FRANKFORT, Ky. (AP) - The Kentucky Senate pushed through an anti-heroin bill Thursday that is aimed at reducing an explosion in overdose deaths statewide.

The bill cleared the Republican-dominated Senate from start to finish in just three days. Lawmakers said it was not a partisan issue, yet politicians on both sides have taken strong positions on the issue in hopes of benefiting from the bill’s passage ahead of the gubernatorial race later this year.

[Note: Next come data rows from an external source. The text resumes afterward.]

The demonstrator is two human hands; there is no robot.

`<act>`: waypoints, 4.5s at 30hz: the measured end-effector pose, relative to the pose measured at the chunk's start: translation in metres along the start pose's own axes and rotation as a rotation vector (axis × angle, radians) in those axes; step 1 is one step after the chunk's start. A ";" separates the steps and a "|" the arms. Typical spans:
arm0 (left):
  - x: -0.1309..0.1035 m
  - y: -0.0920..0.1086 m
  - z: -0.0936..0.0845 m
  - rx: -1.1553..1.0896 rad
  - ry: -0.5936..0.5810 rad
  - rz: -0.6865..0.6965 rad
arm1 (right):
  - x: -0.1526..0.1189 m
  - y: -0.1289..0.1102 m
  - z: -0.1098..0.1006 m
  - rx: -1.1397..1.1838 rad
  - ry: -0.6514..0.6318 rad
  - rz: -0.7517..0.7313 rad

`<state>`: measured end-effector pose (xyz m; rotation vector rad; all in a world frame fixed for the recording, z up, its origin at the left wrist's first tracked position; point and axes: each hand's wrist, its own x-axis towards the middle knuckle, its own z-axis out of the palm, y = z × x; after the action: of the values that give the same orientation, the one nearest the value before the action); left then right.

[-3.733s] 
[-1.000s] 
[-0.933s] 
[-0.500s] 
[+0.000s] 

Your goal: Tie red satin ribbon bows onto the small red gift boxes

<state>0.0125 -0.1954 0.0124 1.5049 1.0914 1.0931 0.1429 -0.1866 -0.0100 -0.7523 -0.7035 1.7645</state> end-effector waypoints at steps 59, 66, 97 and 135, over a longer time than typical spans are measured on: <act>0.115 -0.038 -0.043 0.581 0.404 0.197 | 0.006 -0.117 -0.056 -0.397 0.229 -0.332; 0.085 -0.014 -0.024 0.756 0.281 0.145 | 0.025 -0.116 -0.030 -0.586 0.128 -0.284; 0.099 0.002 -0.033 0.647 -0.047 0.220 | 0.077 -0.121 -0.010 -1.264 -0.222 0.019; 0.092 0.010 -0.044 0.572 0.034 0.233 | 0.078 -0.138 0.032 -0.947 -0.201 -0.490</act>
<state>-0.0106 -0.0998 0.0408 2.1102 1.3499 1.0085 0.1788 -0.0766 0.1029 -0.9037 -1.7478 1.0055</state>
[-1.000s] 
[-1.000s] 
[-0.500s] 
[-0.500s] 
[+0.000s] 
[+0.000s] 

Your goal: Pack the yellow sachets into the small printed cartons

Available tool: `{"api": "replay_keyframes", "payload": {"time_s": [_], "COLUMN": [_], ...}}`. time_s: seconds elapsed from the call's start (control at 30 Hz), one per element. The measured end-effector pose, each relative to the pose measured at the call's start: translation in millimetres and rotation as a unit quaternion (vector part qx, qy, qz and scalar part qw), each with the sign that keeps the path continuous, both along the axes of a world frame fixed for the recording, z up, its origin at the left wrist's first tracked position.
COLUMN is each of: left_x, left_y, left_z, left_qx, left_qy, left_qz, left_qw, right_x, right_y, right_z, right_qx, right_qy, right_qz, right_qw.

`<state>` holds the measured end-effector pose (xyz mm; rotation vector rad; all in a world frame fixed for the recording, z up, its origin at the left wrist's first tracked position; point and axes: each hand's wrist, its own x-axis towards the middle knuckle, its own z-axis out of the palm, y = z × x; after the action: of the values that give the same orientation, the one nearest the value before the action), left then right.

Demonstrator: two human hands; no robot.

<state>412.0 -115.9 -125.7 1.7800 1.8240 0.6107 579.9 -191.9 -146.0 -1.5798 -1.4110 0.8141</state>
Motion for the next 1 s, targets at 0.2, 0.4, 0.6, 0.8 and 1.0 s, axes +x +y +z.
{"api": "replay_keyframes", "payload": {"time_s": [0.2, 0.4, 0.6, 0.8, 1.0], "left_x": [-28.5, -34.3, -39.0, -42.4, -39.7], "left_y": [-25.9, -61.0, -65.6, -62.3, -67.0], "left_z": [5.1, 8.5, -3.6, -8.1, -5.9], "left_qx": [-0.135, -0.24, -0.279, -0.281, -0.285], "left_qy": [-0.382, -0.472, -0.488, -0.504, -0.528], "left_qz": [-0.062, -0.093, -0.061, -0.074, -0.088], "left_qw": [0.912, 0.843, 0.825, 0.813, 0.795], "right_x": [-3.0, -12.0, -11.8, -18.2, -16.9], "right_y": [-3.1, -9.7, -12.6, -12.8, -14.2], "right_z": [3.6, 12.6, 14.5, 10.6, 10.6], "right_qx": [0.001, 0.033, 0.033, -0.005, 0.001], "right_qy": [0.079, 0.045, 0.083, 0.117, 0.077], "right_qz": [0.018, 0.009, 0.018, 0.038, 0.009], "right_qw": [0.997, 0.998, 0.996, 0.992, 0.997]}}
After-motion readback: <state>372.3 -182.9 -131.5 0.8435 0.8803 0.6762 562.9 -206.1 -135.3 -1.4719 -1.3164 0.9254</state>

Heroin has exploded across the state in the two years after state lawmakers made it significantly harder for people to access dangerously addictive prescription pain killers from doctors. But drug users have since turned to heroin, an opioid with effects similar to prescription painkillers. The result is that heroin overdose deaths, which made up just 5 percent of all overdose deaths in 2011, now account for 32 percent, according to the state Office of Drug Control Policy.

Concern about the deaths prompted several bills to fight the problem last year, but despite broad support from both sides the state legislature failed to pass anything. Since then, with the governor’s race looming in 2015, lawmakers have tried to stake out their support for various anti-heroin provisions.

Tuesday, on the first day of the legislative session, Democratic Gov. Steve Beshear appeared with Attorney General and candidate for governor Jack Conway at a news conference announcing funding for a project to reduce heroin-overdose deaths. Beshear is not eligible to run for a third term due to term limits.

Thursday, it was the Republicans’ turn, when the state Senate unanimously approved the anti-heroin bill written by Sen. Chris McDaniel, the running mate for Republican candidate for governor James Comer.

The bill tries to attack the problem on two fronts. First, if a heroin user overdoses and calls 911 for help, that person could avoid prosecution for some drug-possession charges. Second, when a heroin user is arrested, they will get treatment in the local jail while they are awaiting trial. The bill redirects $7.5 million of state money from the Department of Corrections to local jails for substance-abuse treatment programs.

“In most cases heroin addicts do not desire to be rehabilitated, but rather are only looking for their next fix,” said McDaniel, R-Taylor Mill. “However, we did identify a common unifying experience wherein users are encountering government, and that is when they are arrested and booked into a county jail.”

The bill now heads to the state Democratic-controlled House of Representatives, where House Speaker Greg Stumbo vowed to pass a similar bill, but with some changes. The Senate bill significantly increases the penalties for heroin dealers by requiring a minimum five-year prison sentence for someone who traffics any quantity of heroin. Right now, a person who deals less than 2 grams of heroin can get a prison sentence of between one and five years.

The change worried some Democrats. Sen. Robin Webb, D-Grayson, and an attorney, said she represented a war veteran who had served in Iraq and who had been charged with trafficking heroin. The veteran was able to go through a state drug court and get the help she needed.

“Many times the addict is the trafficker,” Webb said. “My client would not have had an opportunity for support until after a lengthy prison sentence in this scenario.”